Estimation of Forest Biomass and Faraday Rotation Using Polarimetric L-/P-band SAR

Licentiate thesis, 2009

At present the greatest source of uncertainty in the global carbon cycle is in the terrestrial ecosystems. In order to reduce these uncertainties it is necessary to provide consistent and accurate global estimates of the biomass contained in the forests of the world. One of the most promising methods for obtaining such estimates is through polarimetric SAR backscatter measurements at L-and P-band frequencies. This thesis aims to investigate the possibility of retrieving forest biomass from L- or P-band SAR backscatter data. It also concerns SAR image calibration. Well calibrated systems are necessary to ensure that errors in estimates of physical properties, e.g. forest biomass, are not enlarged by noise or image distortions. Both system distortions, such as leakage between polarization channels, and distortions caused by the ionosphere are studied. A calibration analysis was made on data from the L-band PALSAR system onboard the Japanese ALOS satellite. The data was shown to be of good quality, especially in terms of radiometric stability and leakage between polarization channels. Following this an analysis of Faraday rotation, i.e. image distortions caused by the ionosphere, was made for the PALSAR images.

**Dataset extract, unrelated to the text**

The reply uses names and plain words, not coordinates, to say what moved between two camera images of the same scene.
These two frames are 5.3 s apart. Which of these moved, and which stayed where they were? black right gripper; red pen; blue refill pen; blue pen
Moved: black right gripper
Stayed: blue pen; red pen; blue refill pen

It was shown that Faraday rotation can be measured and corrected in PALSAR image, at least if the Faraday rotation is small. Forest biomass retrieval algorithms for P- and L-band SAR backscatter were developed and evaluated using data from the BioSAR-I campaign conducted in southern Sweden in 2007. It was found that HV- and HH-polarized backscatter was strongly related to biomass for both Land P-band. However, the L-band backscatter was found to have decreased sensitivity to biomass for forest stands with biomass larger than about 200 tons/ha, resulting in an increased error in the biomass estimates. For P-band this problem was not seen, and it was found that the biomass on stand level could be estimated using HV- and /or HH-polarized Pband backscatter with an error of 20-25% of the mean biomass for stands with biomass ranging from 10 to 290 tons/ha.